D'autres blogs en parlent : Hélène, Calypso, Dup, Madmoizelle, Jellybells, El JC, Jenny, Adalana ... D'autres, peut-être ?! Merci de vous faire connaître par un petit mot.
8 commentaires:
J'avais repéré il y a longtemps ce roman , mais le côté fantastique, mediums et tutti quanti me fait fuir en général... Pourtant, pourtant, à lire ton billet, c'est vraiment un roman qui mérite qu'on s'y attarde. Dis moi, il n'y a pas trop de trucs bizarroides? Sinon, pour les uchronies, ça me va bien!(oui, j'ai des gouts particuliers)
Merci pour le lien qui m'a permis de découvrir ton blog :) A bientôt !
J'avais adoré Le portrait de Madame Charbuque, découvert grâce à toi. J'ai donc sauté sur celui-ci, qui m'attend sagement dans ma PAL :-)
Il semblerait que je n'ai pas prêté suffisamment attention à cet auteur jusqu'ici... Je note ce roman qui a tout pour me plaire !
comment résister à un tel billet!! je note bien sûr!
Je suis partagée par la période qui m'intéresse beaucoup et tout ce que tu en dis et le côté un peu fantastique qui lui ne m'attire pas du tout
@ Keisha : Je te rassure de suite sur le côté médium, divin et autre thaumaturge de foire, ce n'est qu'un aspect du roman. L'essentiel se situe dans cette découverte autour de l'ERO et de la "pureté" de la race blanche aux États-Unis ... En fait, les trucs bizarroïdes n'existent que chez les personnages, dignes du cirque Barnum ! Ce roman est à lire pour son vrai thème, en fait !
@ Adalana : Dès que je peux faire découvrir d'autres blogs, c'est toujours un plaisir de le faire ;-D
@ Manu : Comme toi, c'est un peu la suite logique du "Portrait de Madame Charbuque" qui m'a fait découvrir cet auteur et ce 2e roman ... On est toujours un peu dans le fantastique, mais cela reste quand même très rationnel et cartésien ! A découvrir bientôt, donc ;-D
@ Kathel : C'est un auteur que j'ai découvert tout à fait par hasard, grâce au très beau "Portrait de Madame Charbuque" qui m'avait touchée. L'écriture était belle et le sujet prenant ! Ce roman est un peu différent du précédent, mais il aborde un thème - l'eugénisme - qui est plutôt bien traité, avec un brin d'humour noir et de cynisme ...

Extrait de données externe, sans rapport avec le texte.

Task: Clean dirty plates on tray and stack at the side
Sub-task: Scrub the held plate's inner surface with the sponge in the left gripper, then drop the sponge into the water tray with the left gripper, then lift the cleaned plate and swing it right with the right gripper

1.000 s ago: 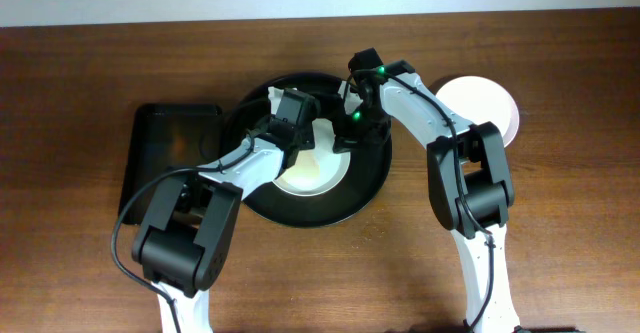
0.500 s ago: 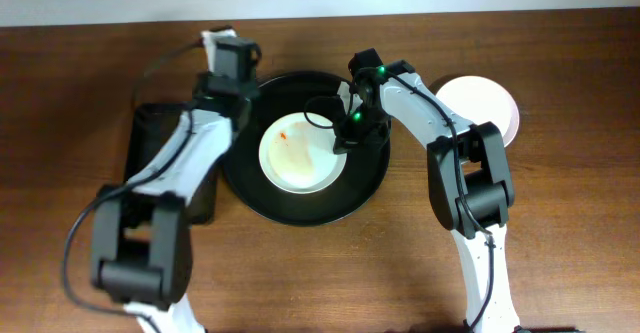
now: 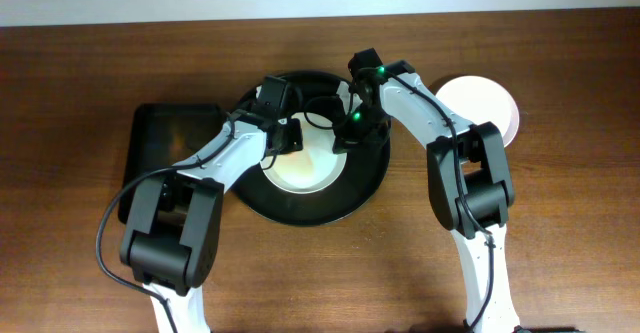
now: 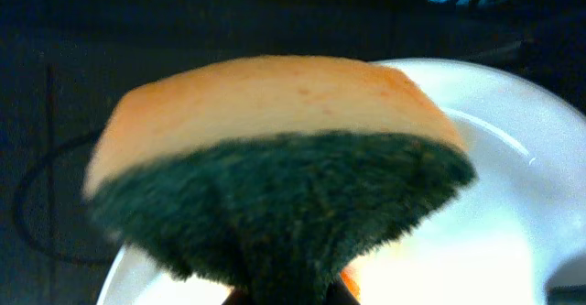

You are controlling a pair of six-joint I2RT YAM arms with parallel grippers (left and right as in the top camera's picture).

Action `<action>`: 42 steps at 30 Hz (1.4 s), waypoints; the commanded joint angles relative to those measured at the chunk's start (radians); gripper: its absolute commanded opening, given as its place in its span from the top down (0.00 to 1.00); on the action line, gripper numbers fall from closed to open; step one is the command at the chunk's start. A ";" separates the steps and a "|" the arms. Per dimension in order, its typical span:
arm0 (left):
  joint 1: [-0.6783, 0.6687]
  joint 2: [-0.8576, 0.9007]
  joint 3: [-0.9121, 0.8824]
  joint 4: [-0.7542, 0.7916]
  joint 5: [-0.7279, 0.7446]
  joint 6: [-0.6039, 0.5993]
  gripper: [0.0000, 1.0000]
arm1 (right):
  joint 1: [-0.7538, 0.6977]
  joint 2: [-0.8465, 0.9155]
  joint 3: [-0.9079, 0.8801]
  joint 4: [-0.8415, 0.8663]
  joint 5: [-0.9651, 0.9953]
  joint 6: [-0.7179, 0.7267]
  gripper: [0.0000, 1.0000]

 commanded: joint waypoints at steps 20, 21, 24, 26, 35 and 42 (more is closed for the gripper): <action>0.170 -0.402 0.114 -0.112 -0.339 0.055 0.99 | -0.028 -0.041 0.113 -0.105 0.028 -0.090 0.60; 0.188 -0.416 0.114 -0.166 -0.313 0.055 0.93 | -0.028 -0.056 0.166 -0.153 0.037 -0.106 0.45; 0.302 -0.417 0.114 -0.336 -0.143 0.055 0.75 | -0.027 -0.066 0.240 -0.264 0.192 -0.055 0.33; 0.348 -0.417 0.114 -0.378 -0.127 0.056 0.75 | -0.026 -0.065 0.215 -0.274 0.219 -0.040 0.33; 0.403 -0.417 0.113 -0.479 -0.048 0.097 0.73 | 0.087 -0.060 0.001 -0.101 0.277 0.087 0.42; 0.403 -0.417 0.075 -0.541 -0.048 0.097 0.69 | 0.138 -0.053 -0.108 0.069 0.361 0.122 0.57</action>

@ Choupynette : Il devrait te plaire, parce qu'il parle d'un sujet sérieux avec un fond d'humour noir et grinçant ! Et puis, on apprend que les nazis n'avaient rien inventé du tout avec leurs théories sur la race ... Malheureusement !
@ Dominique : Je te comprends et j'ai eu un peu peur au début de ma lecture, pour la même raison ! Et comme je ne suis pas lecture fantastique, je prenais un risque. Heureusement, j'ai réussi à passer outre et à découvrir un 2e roman d'un auteur rencontré grâce au "Portrait de Mme Charbuque" ... Mais, peut-être devrais-tu commencer par ce dernier ?!